How does 2017’s seizure numbers compare to years past?

Below are the available historical numbers for total cannabis plants seized in the United States per year:

  • 2017 – 3.38 million cannabis plants
  • 2016 – 5.34 million cannabis plants
  • 2015 – 4,25 million cannabis plants
  • 2014 – 4.3 million cannabis plants
  • 2013 – 4.39 million cannabis plants
  • 2012 – 3.93 million cannabis plants
  • 2011 – 6.73 million cannabis plants

The seizures were conducted by the DEA and/or their local law enforcement partners as part of federal cannabis eradication program.

As you can see from the historical data, overall cannabis plant seizures by law enforcement were down just shy of 50% in 2017 compared to 2011.

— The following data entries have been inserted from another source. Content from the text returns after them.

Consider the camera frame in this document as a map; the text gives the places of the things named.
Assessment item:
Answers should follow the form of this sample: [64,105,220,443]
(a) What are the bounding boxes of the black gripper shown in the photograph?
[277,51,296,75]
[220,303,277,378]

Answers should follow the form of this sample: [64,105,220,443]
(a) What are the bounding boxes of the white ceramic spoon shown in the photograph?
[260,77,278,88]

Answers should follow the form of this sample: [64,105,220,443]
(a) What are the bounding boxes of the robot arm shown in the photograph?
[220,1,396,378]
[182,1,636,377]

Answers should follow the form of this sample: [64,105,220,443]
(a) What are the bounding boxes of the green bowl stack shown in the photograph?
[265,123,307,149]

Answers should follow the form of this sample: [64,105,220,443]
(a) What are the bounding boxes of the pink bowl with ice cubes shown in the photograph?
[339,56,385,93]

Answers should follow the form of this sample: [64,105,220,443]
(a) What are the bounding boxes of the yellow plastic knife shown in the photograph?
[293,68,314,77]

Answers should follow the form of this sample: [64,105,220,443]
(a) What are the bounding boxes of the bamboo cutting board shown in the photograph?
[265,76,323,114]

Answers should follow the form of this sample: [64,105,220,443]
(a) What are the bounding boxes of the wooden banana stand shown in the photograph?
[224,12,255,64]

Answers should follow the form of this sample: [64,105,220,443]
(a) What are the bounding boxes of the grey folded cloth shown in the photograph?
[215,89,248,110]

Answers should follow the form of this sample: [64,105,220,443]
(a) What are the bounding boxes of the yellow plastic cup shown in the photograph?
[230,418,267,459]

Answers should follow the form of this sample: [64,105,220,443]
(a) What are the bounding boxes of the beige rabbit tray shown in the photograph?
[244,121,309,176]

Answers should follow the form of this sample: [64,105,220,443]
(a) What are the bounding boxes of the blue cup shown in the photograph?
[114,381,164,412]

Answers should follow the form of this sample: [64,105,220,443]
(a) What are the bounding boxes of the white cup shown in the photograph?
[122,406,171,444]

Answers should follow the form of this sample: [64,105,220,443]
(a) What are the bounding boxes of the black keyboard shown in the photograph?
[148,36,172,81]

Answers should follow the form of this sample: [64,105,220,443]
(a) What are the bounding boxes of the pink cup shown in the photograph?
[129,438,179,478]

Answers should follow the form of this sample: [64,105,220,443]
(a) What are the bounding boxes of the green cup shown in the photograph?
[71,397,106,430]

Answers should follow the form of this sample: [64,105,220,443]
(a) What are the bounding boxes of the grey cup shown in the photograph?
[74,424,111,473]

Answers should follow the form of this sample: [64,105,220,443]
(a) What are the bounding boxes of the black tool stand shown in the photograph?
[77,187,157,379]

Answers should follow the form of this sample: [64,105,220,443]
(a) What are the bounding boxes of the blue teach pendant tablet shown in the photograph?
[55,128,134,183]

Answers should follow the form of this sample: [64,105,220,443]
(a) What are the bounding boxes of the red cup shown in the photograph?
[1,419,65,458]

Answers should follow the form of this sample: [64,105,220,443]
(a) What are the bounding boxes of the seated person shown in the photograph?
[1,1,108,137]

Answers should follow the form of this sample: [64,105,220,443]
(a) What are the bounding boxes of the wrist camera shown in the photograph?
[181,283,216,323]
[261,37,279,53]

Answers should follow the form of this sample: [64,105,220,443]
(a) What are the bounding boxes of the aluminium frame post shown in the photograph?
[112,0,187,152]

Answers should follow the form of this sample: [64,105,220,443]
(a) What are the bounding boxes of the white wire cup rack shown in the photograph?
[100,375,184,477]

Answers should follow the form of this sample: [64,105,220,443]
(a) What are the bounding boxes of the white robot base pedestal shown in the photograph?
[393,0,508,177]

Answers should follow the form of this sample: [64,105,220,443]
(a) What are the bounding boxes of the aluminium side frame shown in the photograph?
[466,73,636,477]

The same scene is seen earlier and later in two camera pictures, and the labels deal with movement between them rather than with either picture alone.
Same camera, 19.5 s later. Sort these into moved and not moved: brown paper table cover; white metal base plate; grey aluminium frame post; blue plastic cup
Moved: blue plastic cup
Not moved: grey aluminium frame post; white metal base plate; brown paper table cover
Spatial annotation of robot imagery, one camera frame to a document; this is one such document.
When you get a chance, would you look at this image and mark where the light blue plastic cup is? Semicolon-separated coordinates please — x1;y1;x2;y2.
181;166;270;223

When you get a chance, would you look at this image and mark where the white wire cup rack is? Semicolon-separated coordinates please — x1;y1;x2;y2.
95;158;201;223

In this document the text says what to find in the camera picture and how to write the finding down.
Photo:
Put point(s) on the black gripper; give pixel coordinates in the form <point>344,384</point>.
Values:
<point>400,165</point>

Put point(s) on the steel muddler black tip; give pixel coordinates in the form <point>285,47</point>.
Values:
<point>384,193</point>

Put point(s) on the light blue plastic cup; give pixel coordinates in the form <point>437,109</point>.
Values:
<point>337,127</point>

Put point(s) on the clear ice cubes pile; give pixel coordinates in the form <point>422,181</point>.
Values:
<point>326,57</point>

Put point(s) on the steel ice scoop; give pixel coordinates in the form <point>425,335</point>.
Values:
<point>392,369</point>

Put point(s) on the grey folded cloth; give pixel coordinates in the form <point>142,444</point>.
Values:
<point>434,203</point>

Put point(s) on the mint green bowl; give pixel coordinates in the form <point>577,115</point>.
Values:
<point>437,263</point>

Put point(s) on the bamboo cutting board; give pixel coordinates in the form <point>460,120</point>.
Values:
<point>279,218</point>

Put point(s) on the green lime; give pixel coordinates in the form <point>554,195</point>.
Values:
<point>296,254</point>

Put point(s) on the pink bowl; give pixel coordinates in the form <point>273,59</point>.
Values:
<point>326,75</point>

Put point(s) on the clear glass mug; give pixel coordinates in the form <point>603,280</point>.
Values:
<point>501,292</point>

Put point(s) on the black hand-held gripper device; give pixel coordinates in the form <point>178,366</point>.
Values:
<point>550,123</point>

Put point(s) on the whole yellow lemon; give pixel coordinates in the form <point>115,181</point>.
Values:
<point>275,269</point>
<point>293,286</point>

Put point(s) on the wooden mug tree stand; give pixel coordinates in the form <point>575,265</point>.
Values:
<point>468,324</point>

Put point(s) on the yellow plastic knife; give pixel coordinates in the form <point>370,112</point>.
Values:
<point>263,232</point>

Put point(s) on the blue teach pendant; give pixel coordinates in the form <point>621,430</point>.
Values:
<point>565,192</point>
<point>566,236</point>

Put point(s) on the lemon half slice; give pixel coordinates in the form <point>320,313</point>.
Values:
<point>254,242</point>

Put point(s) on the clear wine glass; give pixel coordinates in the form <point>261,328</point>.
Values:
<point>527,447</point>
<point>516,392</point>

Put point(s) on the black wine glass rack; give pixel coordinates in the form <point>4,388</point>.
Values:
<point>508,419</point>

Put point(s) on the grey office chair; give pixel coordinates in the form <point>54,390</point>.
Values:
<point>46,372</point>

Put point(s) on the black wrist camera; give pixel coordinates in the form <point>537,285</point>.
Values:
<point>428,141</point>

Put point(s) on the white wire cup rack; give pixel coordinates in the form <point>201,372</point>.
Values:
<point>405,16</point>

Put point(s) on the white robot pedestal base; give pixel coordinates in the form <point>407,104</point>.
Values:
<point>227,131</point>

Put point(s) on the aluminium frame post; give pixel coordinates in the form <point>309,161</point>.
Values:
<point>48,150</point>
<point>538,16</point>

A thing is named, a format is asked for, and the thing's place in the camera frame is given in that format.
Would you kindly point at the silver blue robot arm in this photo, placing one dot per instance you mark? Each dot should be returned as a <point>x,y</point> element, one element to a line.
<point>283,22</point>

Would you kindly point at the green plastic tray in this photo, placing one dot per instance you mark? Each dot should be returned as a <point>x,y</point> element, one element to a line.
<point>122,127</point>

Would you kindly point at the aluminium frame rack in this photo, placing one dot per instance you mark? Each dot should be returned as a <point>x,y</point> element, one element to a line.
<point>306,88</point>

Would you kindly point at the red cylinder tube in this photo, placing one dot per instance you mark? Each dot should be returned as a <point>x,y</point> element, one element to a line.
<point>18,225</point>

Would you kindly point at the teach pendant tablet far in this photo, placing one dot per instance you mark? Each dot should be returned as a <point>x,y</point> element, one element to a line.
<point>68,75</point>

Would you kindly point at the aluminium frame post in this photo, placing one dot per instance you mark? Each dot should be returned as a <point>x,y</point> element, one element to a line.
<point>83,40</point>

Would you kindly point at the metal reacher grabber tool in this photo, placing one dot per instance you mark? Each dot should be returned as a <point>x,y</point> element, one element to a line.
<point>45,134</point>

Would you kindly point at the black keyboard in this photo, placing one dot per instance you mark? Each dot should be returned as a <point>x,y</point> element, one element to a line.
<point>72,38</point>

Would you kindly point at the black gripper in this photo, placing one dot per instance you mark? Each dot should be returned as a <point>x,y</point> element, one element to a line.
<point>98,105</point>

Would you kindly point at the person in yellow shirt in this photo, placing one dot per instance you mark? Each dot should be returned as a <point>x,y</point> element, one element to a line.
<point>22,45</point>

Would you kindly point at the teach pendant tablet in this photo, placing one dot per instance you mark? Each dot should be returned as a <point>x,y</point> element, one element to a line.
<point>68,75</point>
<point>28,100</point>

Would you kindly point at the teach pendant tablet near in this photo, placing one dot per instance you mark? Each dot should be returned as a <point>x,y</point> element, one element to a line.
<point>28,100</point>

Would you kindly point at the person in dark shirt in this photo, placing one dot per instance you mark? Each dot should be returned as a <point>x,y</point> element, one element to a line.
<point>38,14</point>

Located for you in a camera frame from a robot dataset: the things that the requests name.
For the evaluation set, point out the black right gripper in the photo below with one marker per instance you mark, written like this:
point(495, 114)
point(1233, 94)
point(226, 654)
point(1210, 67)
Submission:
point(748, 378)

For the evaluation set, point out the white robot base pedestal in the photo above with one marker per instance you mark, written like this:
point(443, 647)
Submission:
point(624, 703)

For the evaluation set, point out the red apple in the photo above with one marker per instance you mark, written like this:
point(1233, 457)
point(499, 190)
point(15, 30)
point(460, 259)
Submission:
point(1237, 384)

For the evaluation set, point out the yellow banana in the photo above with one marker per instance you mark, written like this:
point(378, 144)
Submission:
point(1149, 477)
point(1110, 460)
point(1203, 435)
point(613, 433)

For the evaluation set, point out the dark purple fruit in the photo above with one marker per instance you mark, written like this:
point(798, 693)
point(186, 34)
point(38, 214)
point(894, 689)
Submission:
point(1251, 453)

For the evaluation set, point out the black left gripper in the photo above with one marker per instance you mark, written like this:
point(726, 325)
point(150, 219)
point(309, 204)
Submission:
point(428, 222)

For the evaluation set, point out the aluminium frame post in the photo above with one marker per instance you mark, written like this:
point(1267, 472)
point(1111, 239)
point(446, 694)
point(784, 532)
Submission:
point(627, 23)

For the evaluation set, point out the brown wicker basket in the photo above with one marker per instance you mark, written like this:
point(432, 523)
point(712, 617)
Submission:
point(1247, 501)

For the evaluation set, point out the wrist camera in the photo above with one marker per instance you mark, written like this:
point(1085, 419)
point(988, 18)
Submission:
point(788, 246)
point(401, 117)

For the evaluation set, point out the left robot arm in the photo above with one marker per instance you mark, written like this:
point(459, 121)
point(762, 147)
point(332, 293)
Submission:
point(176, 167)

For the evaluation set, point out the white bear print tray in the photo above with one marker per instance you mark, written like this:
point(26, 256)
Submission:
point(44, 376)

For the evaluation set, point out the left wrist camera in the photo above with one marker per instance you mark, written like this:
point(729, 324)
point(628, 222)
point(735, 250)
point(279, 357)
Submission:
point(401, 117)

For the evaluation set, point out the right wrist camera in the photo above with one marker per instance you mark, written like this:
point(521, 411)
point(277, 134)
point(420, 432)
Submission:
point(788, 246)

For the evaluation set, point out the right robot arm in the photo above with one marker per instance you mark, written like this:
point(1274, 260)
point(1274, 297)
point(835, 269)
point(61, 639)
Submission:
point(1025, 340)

What contributed to the lower cannabis plant seizure numbers?

The reduction in cannabis plant seizures by law enforcement are likely due to a number of reasons, but one of the biggest contributing factors is the spread of cannabis reform across the country.

Cannabis reform results in less plants being cultivated for an unregulated market and less consumers purchasing unregulated cannabis.

With more and more cannabis cultivators and consumers moving to regulated industries a reduction in plant seizures is expected.

As cannabis reform continues to spread the Green Flower team expects the seizure numbers to continue to reduce.

Will cannabis plant seizures by law enforcement in the U.S. ever get to zero?

The DEA launched the Domestic Cannabis Eradication/Suppression Program in 1979 in California and Hawaii.

Three years later 25 states had joined the program and by 1985 every state in the country had jumped on board.

Unfortunately, until prohibition ends the program is likely to continue, and if not at the federal level, then in some form in states that still cling to prohibition.

The only way to completely end cannabis plant eradication in the United States is to completely end cannabis prohibition in the U.S.

A lot of work is still left to be done, but the end to cannabis prohibition in America seems to be closer than ever. Keep stepping it up and putting pressure on state and federal lawmakers!